Być może red. Gadowski swą nie-wiedzę historyczną czerpie wyłącznie z żydowskich holokaustycznych – a więc jakże obiektywnych – stron internetowych, które jak papugi powtarzają jedna za drugą ad verbatim te same słowa, zdania i całe ciągi myślowe, czym wtłaczają w umysły jedynie-prawdziwe schematy dotyczące tzw. holokaustu. A mit o wyrabianiu ze skór więźniów np. abażurów i innych ozdobnych przedmiotów wrósł się w klasykę holokaustycznych mitów.

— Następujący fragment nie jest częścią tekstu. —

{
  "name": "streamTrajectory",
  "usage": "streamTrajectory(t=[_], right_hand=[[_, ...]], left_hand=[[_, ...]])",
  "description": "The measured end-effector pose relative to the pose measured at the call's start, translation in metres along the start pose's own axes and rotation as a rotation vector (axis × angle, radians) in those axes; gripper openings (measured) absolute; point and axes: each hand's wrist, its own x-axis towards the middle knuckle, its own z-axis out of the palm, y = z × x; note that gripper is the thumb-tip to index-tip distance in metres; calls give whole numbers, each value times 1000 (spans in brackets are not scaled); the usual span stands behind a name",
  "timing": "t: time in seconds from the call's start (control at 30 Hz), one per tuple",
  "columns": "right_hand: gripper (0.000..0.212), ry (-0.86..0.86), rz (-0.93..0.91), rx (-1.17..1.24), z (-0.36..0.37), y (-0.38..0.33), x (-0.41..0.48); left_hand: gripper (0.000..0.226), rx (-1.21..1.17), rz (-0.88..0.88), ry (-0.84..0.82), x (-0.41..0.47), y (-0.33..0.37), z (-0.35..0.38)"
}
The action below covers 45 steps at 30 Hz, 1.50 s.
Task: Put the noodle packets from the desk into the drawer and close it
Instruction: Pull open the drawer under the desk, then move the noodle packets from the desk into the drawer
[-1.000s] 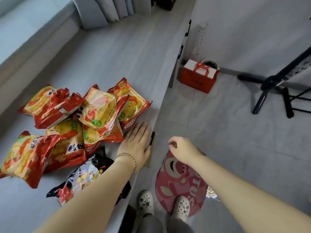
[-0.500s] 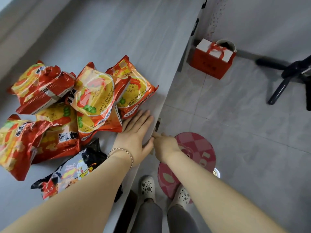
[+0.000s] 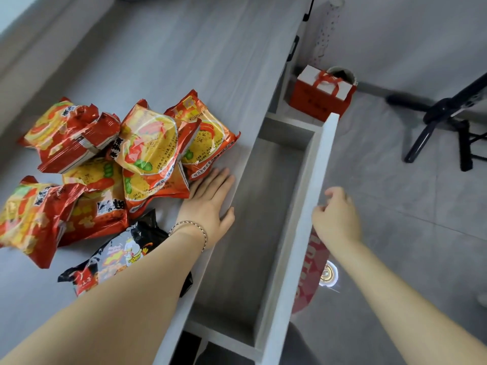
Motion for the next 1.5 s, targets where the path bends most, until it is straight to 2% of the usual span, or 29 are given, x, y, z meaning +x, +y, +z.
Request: streamTrajectory(t=[0.03, 0.07, 0.13, 0.2, 0.27, 0.3, 0.37, 0.6, 0.83, 1.03, 1.13, 1.23, 1.3, 1.37, 1.43, 1.5], right_hand=[[36, 49, -114, -27, -4, -5, -6], [40, 23, -262, -110, -5, -10, -12], [42, -179, -471, -428, 8, -6, -17], [42, -356, -458, -773, 22, 11, -16], [38, -384, -478, -973, 25, 35, -12], [37, -374, -483, -997, 25, 46, -12], [36, -349, -477, -1000, 19, 61, -10], [31, -330, -361, -1018, -16, 110, -8], [38, -330, -270, -1021, -48, 155, -9], [42, -362, -251, -1047, -53, 150, -14], [46, -471, -100, -1060, -56, 129, -17], [41, -515, 24, -850, -49, 85, -14], [34, -497, -62, -675, -39, 46, -15], [33, -443, -212, -522, -29, 1, -23], [33, -407, -339, -392, -19, -45, -39], [38, -389, -437, -248, -5, -89, -58]], left_hand=[[72, 1, 2, -9, 0, 1, -2], [73, 8, 7, -16, -1, 2, -3], [74, 39, -2, -27, -1, 8, -6], [67, 57, -55, -8, 0, 17, -8], [62, 67, -147, -77, 2, 30, -8], [64, 86, -190, -127, 4, 37, -8], [67, 142, -255, -192, 8, 47, -9], [69, 270, -303, -236, 7, 56, -9], [68, 283, -359, -254, 11, 64, -10], [71, 256, -371, -289, 13, 69, -16], [66, 121, -402, -354, 19, 74, -33], [39, -63, -392, -374, 13, 72, -59], [24, -109, -342, -303, -2, 63, -78], [17, -37, -299, -237, -23, 44, -96], [20, 43, -322, -250, -44, 19, -108], [40, 64, -423, -333, -63, -6, -115]])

Jeden z nich wyrósł niewątpliwie na bazie historii z Ilsą Koch. Przypomnijmy, że była ona brutalną nadzorczynią w niemieckich obozach koncentracyjnych i żoną komendanta obozu w Buchenwaldzie (oboje za  malwersacje i morderstwa – jednak nawet nie istniał wówczas temat wyrabiania czekogolwiek z ludzkiej skóry – zostali postawieni przed nazistowskim niemieckim sądem (sic!), a pułkowik Karl Koch skazany i rozstrzelany przez niemiecki pluton egzekucyjny przed zakończeniem wojny). Po wojnie Ilse Kocha została ponownie aresztowana, tym razem przez amerykańskie wojska i skazana, aczkolwiek co do oskarżeń, jakoby wyrabiano abażury z ludzkiej skóry, wyrok amerykańskiego trybunału stwierdzał, że „Nie ma przekonywujących dowodów jakoby wybierała ona więźniów obozów koncentracyjnych celem uzyskania wytatuowanej skóry ludzkiej i jakoby posiadała ona jakiekolwiek przedmioty wykonane ze skóry ludzkiej.” Generał Lucius Clay, szef amerykańskich sił zbrojnych w Europie i wojskowy gubernator amerykańskiej strefy, zredukował wyrok, co wywołało nagonkę i co doprowadziło do kolejnego aresztowania i postawienia Ilsy Koch przed sądem, tym razem już w powojennych Niemczech. Skazano ją wówczas na dożywocie za znęcanie się nad więźniami, jednak odrzucono oskarżenia o pozyskiwanie skóry ludzkiej celem wyrabiania przedmiotów, jako nie do udowodnienia.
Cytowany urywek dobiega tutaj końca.